State the number of lines in the material below that have "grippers" in them, without any other text.
------ SUPPLIED MATERIAL
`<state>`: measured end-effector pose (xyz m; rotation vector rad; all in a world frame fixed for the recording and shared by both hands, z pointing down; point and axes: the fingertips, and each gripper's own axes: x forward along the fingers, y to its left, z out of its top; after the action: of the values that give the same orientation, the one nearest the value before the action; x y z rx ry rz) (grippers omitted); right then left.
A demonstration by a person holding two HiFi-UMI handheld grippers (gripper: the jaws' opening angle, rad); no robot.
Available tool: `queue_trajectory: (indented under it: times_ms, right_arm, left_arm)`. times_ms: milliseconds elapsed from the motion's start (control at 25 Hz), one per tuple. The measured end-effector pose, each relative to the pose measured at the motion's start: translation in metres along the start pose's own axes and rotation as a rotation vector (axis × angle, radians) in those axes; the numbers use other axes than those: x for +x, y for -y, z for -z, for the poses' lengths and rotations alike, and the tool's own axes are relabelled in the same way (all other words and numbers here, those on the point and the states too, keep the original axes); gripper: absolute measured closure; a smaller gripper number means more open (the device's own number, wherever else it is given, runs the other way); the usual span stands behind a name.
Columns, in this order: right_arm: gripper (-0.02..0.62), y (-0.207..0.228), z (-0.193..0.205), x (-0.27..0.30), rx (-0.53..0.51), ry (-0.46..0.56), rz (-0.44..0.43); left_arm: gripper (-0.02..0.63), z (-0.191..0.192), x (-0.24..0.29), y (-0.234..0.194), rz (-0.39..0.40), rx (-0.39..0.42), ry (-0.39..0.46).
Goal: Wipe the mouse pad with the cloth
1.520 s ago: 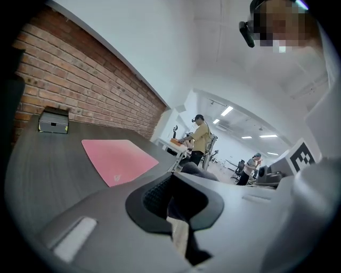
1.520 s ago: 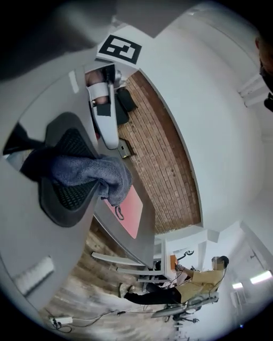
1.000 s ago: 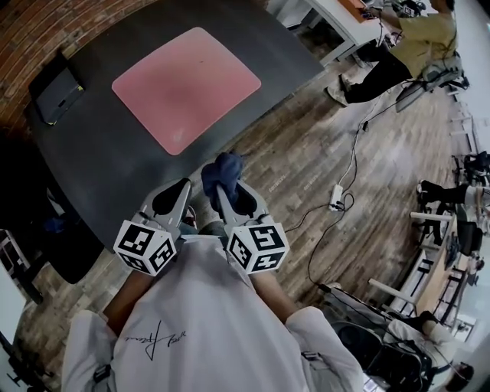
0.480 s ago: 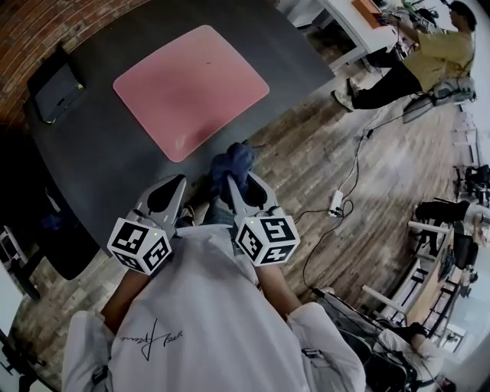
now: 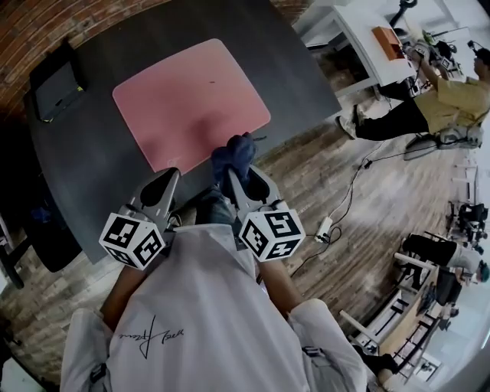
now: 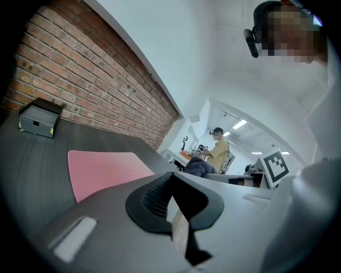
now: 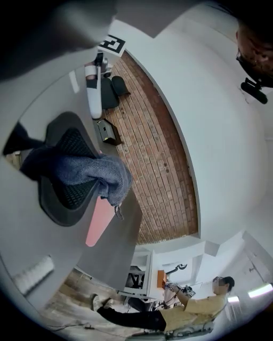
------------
◆ ANSWER
2